◆ **TASK DETAILS**:
Whenever a line below mentions the word "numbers", that line should be copied.

Top of DATA EXTRACT

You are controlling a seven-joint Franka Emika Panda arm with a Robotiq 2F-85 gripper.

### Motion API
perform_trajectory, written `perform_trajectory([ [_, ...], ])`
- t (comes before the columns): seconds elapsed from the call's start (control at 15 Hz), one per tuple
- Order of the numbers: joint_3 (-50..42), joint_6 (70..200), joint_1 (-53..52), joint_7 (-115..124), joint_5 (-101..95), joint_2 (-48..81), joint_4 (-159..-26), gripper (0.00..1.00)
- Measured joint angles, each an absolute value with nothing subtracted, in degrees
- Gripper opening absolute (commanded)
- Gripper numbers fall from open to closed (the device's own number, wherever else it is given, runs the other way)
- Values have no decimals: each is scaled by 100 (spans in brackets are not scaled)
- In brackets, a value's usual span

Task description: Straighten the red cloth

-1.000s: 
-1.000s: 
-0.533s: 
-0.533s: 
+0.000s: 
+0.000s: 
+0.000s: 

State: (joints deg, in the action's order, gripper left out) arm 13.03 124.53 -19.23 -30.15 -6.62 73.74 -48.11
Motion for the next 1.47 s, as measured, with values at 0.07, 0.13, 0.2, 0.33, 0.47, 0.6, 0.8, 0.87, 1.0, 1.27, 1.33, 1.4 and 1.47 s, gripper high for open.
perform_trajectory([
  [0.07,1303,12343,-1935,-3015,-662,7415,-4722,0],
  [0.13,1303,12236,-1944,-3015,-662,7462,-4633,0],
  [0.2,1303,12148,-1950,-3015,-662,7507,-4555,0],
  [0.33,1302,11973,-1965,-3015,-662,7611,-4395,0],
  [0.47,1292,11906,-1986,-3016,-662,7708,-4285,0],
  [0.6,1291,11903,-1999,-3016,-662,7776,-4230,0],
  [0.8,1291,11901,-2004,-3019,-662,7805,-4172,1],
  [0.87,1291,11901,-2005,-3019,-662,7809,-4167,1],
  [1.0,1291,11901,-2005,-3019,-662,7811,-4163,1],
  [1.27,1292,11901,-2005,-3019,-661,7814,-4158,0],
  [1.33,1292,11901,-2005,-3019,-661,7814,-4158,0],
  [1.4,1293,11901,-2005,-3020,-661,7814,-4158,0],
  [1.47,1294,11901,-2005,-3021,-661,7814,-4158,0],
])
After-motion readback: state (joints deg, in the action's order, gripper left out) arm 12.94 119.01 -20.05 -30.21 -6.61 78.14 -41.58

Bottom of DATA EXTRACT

◆ **EXPECTED ANSWER**:
- Order of the numbers: joint_3 (-50..42), joint_6 (70..200), joint_1 (-53..52), joint_7 (-115..124), joint_5 (-101..95), joint_2 (-48..81), joint_4 (-159..-26), gripper (0.00..1.00)
- Gripper numbers fall from open to closed (the device's own number, wherever else it is given, runs the other way)

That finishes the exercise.